Emma Neale

(Photo by Caroline Davies)

(Photo by Caroline Davies)

“There are a few times, each issue, when my heart races and I’m tempted to burst into cryptic celebrations on social media before publication...

But I have to practise my most mature delayed gratification! I forgot to breathe when I first read Tracy Slaughter’s ‘The Mine Wife’ which was in my first issue, Landfall 235. Danny Bultitude’s short story ‘Artificial Cold, Genuine Heat’, from the same issue, was just so bonkers, weird and funny that I still shake my head when I remember it. I feel a mixture of anticipation and excitement when all the submissions are in front of me. I begin at the top of the pile and keep steadily peeling off the layers. I’ve read more than 500 individual pieces for Landfall 240. I think for every issue so far I’ve initially wanted thousands of words above the physical limit and a feverish whittling down is another stage in the process. There have been exhilarating occasions, like when Patricia Grace agreed to send me a short story for issue 239, and it turned out to be ‘Green Dress’, which had an eerie personal resonance. Like the character in the story, I married in green, and it upset my maternal grandmother, who believed it was bad luck. She and my father both died within a year of my wedding. Yet above anything personal, ‘Green Dress’ is a wonderful, poignant story; comic and crackling with tension and an ominous undercurrent. 

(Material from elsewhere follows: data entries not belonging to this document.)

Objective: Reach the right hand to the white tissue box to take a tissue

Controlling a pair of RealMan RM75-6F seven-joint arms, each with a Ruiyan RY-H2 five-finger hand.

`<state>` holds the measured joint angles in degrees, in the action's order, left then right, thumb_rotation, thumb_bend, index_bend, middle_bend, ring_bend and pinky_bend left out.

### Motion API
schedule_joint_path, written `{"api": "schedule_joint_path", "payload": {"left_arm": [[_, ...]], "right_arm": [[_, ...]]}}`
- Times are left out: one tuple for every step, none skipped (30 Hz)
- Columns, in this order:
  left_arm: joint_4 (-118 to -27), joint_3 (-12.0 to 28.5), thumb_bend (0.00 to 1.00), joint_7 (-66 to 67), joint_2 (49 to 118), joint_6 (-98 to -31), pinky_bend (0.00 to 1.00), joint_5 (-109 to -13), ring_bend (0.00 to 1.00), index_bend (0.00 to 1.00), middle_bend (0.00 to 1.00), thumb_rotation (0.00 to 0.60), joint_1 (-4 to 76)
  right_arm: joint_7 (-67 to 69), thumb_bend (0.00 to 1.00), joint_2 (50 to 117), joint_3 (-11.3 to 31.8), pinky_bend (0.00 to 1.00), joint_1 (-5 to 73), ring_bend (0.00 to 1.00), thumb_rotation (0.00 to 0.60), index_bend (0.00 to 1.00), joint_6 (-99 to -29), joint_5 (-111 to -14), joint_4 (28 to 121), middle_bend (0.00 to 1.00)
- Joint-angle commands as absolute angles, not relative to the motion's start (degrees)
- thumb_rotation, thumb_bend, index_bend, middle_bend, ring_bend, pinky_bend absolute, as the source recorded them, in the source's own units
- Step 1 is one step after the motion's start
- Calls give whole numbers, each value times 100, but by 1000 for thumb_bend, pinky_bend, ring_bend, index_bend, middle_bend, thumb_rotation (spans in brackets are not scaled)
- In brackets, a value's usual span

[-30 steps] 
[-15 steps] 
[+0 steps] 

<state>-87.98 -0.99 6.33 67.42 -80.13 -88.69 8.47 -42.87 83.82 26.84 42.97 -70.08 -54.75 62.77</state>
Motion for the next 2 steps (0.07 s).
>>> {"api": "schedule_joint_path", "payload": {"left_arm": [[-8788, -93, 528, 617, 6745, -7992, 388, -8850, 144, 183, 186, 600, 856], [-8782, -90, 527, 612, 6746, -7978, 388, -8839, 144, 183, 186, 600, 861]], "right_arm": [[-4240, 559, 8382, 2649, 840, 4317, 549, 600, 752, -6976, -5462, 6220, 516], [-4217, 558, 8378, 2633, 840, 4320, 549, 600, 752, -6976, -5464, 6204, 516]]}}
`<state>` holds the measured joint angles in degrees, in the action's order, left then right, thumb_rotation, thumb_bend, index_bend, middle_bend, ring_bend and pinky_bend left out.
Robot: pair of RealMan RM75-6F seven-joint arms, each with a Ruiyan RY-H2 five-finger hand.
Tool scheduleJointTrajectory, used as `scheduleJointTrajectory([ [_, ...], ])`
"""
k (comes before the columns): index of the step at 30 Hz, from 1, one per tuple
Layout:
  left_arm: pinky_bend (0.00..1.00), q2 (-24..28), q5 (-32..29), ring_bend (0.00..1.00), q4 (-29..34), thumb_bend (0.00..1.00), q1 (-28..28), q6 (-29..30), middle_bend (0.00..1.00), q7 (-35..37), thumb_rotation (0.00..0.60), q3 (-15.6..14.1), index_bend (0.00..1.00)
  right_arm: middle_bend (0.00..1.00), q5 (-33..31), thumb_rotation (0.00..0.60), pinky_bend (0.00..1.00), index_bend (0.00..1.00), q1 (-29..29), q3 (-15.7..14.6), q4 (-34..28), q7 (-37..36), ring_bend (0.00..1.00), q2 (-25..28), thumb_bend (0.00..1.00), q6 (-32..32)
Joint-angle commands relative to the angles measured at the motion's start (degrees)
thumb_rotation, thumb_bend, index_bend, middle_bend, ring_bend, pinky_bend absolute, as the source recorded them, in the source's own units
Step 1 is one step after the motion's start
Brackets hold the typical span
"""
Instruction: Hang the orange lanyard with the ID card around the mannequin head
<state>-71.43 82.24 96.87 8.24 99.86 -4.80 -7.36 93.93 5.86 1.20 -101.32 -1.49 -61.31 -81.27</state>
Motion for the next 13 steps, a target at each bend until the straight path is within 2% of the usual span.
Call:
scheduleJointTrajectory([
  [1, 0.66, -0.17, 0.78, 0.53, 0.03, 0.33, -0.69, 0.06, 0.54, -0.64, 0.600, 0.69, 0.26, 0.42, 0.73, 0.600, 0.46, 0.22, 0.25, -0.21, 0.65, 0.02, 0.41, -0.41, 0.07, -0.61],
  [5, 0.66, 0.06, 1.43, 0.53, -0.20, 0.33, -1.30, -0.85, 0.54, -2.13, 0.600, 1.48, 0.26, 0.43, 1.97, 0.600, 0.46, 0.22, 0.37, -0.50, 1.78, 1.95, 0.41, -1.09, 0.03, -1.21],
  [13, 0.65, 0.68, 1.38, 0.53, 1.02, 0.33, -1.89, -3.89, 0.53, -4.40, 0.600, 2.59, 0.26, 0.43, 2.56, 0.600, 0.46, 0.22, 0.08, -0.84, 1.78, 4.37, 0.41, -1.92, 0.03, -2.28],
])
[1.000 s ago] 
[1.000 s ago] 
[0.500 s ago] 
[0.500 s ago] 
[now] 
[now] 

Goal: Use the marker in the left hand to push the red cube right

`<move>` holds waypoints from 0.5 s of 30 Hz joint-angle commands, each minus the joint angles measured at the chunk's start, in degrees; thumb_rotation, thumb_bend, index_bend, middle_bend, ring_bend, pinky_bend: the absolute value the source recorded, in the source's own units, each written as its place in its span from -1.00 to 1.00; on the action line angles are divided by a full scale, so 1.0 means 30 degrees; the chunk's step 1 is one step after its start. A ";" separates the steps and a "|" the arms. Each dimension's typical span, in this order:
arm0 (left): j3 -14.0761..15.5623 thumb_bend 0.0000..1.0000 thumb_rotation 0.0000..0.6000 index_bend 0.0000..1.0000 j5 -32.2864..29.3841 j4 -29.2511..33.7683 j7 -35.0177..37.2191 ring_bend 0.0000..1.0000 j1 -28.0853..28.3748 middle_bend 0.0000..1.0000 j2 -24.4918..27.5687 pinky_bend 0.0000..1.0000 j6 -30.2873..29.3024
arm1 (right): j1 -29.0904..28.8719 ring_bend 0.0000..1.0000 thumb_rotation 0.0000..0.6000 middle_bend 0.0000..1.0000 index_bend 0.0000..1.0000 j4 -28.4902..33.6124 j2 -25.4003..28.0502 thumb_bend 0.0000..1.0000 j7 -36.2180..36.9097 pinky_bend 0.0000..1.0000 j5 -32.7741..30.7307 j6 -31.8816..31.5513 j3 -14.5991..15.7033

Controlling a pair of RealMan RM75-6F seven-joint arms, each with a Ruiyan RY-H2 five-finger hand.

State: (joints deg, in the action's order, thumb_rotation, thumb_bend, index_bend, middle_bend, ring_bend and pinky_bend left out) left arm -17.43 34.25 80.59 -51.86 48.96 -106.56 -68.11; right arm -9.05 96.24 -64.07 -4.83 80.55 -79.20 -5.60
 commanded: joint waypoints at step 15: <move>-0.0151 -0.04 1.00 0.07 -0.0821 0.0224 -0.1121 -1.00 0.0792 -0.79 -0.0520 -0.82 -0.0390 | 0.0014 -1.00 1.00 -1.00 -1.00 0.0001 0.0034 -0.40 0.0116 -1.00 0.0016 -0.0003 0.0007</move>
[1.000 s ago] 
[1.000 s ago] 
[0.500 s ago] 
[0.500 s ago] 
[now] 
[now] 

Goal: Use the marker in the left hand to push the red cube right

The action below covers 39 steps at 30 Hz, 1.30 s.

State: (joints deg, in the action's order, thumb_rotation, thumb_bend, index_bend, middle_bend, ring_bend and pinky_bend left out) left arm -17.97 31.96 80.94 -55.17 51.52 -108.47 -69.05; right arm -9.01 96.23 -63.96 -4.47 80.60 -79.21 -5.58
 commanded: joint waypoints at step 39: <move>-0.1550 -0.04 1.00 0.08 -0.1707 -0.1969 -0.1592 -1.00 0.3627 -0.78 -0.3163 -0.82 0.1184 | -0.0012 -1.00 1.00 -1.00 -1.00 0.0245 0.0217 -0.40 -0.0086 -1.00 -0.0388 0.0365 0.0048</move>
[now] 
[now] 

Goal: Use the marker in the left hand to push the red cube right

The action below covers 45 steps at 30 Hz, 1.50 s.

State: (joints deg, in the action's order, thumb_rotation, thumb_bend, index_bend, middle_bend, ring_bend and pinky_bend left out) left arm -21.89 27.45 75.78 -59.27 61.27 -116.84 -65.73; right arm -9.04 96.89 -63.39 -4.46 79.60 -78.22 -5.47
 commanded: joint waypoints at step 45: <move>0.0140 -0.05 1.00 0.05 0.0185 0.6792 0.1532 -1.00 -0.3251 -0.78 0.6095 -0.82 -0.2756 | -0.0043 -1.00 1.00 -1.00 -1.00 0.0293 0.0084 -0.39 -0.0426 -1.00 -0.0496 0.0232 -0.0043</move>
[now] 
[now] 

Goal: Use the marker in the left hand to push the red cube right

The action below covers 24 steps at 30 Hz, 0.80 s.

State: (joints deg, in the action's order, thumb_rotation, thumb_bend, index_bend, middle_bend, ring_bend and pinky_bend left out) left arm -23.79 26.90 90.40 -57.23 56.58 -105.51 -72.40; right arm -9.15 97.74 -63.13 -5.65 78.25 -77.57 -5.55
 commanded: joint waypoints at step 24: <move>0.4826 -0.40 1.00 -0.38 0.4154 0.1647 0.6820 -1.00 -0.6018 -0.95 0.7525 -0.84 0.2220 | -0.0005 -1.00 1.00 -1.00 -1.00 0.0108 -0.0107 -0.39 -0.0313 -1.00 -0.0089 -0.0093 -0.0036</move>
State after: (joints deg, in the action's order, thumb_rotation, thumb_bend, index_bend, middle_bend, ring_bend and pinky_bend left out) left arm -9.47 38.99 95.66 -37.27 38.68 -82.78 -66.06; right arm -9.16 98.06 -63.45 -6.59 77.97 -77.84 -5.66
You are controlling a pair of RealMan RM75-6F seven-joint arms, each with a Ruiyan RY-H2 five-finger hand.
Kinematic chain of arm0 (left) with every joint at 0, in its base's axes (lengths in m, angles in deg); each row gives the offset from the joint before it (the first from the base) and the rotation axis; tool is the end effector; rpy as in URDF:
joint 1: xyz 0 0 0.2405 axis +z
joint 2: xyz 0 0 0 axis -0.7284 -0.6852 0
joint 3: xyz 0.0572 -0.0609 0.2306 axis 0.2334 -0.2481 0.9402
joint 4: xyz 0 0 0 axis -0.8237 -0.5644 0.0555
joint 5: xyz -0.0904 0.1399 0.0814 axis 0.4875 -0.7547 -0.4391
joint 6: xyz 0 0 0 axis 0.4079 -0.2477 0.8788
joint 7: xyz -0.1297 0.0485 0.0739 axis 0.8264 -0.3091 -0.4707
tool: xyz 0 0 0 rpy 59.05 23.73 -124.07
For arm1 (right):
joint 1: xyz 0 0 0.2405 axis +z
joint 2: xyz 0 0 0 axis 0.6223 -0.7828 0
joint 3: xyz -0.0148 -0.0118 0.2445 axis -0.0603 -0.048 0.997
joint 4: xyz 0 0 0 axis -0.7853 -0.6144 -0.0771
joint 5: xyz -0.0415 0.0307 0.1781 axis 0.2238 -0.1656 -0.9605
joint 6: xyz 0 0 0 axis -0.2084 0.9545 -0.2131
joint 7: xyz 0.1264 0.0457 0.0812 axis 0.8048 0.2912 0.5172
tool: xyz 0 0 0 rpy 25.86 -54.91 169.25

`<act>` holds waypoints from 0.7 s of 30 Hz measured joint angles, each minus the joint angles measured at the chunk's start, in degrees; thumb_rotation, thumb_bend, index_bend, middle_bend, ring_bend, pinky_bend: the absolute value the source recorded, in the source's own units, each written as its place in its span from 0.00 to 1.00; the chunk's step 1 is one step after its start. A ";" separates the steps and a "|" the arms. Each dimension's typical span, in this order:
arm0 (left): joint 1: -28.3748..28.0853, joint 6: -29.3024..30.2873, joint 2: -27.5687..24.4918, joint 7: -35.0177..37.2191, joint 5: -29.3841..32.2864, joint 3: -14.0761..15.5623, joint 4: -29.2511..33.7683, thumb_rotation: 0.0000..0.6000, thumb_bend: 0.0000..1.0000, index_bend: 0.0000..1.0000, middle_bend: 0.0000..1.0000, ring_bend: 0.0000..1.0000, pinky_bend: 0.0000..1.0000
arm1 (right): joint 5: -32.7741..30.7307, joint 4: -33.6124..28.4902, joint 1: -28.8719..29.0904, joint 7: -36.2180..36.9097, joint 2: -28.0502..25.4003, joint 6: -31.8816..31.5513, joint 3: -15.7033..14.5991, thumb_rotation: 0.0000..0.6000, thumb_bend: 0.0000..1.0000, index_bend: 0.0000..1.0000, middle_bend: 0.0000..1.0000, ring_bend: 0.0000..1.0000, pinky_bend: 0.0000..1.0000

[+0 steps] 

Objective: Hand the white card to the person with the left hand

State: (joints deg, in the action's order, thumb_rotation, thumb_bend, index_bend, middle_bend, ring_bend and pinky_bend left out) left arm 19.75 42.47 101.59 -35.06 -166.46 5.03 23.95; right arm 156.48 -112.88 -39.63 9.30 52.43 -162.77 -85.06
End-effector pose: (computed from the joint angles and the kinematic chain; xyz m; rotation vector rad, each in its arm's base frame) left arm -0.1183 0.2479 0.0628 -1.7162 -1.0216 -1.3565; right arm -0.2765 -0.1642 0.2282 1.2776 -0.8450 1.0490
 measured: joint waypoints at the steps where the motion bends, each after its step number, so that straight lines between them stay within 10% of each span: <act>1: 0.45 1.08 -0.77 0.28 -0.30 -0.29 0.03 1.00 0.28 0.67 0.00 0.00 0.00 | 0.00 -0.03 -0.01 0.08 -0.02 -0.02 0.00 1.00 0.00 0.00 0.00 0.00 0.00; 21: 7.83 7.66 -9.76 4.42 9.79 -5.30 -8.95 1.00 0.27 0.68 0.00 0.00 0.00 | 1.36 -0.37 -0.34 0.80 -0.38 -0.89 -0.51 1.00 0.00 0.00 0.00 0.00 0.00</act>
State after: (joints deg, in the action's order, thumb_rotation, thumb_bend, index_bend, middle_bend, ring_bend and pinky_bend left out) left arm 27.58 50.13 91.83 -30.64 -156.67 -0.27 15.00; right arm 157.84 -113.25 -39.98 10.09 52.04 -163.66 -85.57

The journal is the first place of publication for the writing in its pages and copyright remains with each author, so pieces often go on to a second life. Work reappears in single-author books, anthologies, or online publications; they can be set to music, inspire visual art, inform stage and why not film performances? There’s a sense of tradition and longevity in the journal and I think this encourages writers to feel they’re participating in something larger than themselves. There’s leeway for me to reach out and proactively ask for work and, I hope, this contributes to the sense that Landfall is as much somewhere for established writers to show excellent, maturing and inventive work as they change and explore as it is for new writers. The flipside is that I also enter dialogue with newer writers whose work has that X-factor shimmer, but which isn’t quite ready. I might offer suggestions and accept a new version. When this happens, and that author goes on to publish more and more, it’s an absolute thrill and gives me a feeling of taking part in something larger and more significant than making my own packed lunch!”

Emma Neale is the editor of Landfall, New Zealand’s longest running arts and literary journal.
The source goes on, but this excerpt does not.